*Exercise goal*.
Start at the first line of the material. Repeat each line exactly through the one containing "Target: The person", then stop.

*Information provided*.
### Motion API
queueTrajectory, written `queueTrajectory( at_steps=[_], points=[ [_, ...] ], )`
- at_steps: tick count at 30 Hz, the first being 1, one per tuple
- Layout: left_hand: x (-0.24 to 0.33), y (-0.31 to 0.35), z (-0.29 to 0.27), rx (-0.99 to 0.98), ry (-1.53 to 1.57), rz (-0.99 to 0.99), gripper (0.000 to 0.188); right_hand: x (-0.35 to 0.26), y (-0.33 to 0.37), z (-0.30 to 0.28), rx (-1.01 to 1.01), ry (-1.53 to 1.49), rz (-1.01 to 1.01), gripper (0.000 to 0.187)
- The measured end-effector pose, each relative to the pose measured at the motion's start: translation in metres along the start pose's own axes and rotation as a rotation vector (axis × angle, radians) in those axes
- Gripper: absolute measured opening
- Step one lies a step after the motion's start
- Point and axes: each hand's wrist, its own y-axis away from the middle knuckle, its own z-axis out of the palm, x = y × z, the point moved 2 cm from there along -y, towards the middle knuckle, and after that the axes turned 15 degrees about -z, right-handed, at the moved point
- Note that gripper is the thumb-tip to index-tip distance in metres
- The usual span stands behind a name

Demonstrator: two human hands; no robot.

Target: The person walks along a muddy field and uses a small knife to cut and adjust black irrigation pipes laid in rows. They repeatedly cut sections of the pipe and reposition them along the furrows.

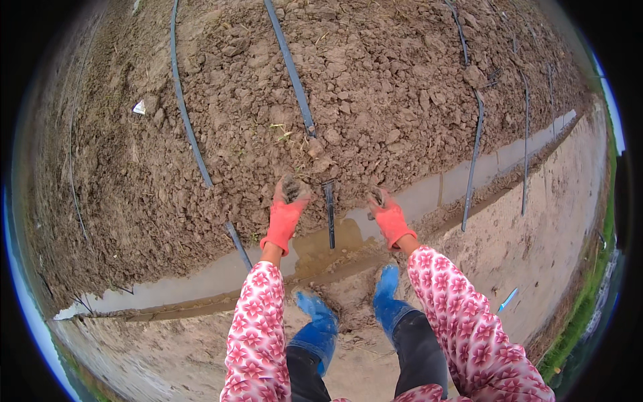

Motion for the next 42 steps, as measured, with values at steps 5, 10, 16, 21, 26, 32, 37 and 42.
queueTrajectory(
  at_steps=[5,10,16,21,26,32,37,42],
  points=[
    [-0.043,0.153,-0.03,0.323,0.408,-0.233,0.032,0.071,0.213,-0.097,0.67,-0.681,0.58,0.037],
    [-0.009,0.317,-0.009,0.285,0.536,-0.384,0.026,-0.021,0.344,-0.181,0.798,-0.883,0.699,0.046],
    [0.136,0.447,0.054,0.23,0.427,-0.369,0.032,-0.15,0.299,-0.14,0.193,-1.031,0.443,0.045],
    [0.211,0.508,0.065,0.279,-0.668,0.193,0.081,-0.389,0.289,-0.123,-0.031,-0.874,-0.18,0.052],
    [0.219,0.533,0.035,-0.016,0.628,0.047,0.084,-0.515,0.358,-0.112,-0.203,0.019,-0.943,0.043],
    [0.259,0.622,-0.006,0.209,0.186,0.31,0.055,-0.532,0.372,-0.06,-0.329,-0.41,-0.877,0.04],
    [0.243,0.612,-0.028,0.088,0.538,0.354,0.036,-0.512,0.363,0.003,-0.4,-0.788,-0.706,0.046],
    [0.232,0.642,-0.057,0.219,0.313,0.267,0.041,-0.547,0.427,0.002,-0.494,-0.778,-0.398,0.046]
  ],
)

*Result for this exercise*.
### Motion API
queueTrajectory, written `queueTrajectory( at_steps=[_], points=[ [_, ...] ], )`
- at_steps: tick count at 30 Hz, the first being 1, one per tuple
- Layout: left_hand: x (-0.24 to 0.33), y (-0.31 to 0.35), z (-0.29 to 0.27), rx (-0.99 to 0.98), ry (-1.53 to 1.57), rz (-0.99 to 0.99), gripper (0.000 to 0.188); right_hand: x (-0.35 to 0.26), y (-0.33 to 0.37), z (-0.30 to 0.28), rx (-1.01 to 1.01), ry (-1.53 to 1.49), rz (-1.01 to 1.01), gripper (0.000 to 0.187)
- The measured end-effector pose, each relative to the pose measured at the motion's start: translation in metres along the start pose's own axes and rotation as a rotation vector (axis × angle, radians) in those axes
- Gripper: absolute measured opening
- Step one lies a step after the motion's start
- Point and axes: each hand's wrist, its own y-axis away from the middle knuckle, its own z-axis out of the palm, x = y × z, the point moved 2 cm from there along -y, towards the middle knuckle, and after that the axes turned 15 degrees about -z, right-handed, at the moved point
- Note that gripper is the thumb-tip to index-tip distance in metres
- The usual span stands behind a name

Demonstrator: two human hands; no robot.

Target: The person walks along a muddy field and uses a small knife to cut and adjust black irrigation pipes laid in rows. They repeatedly cut sections of the pipe and reposition them along the furrows.

With that, the answer is done.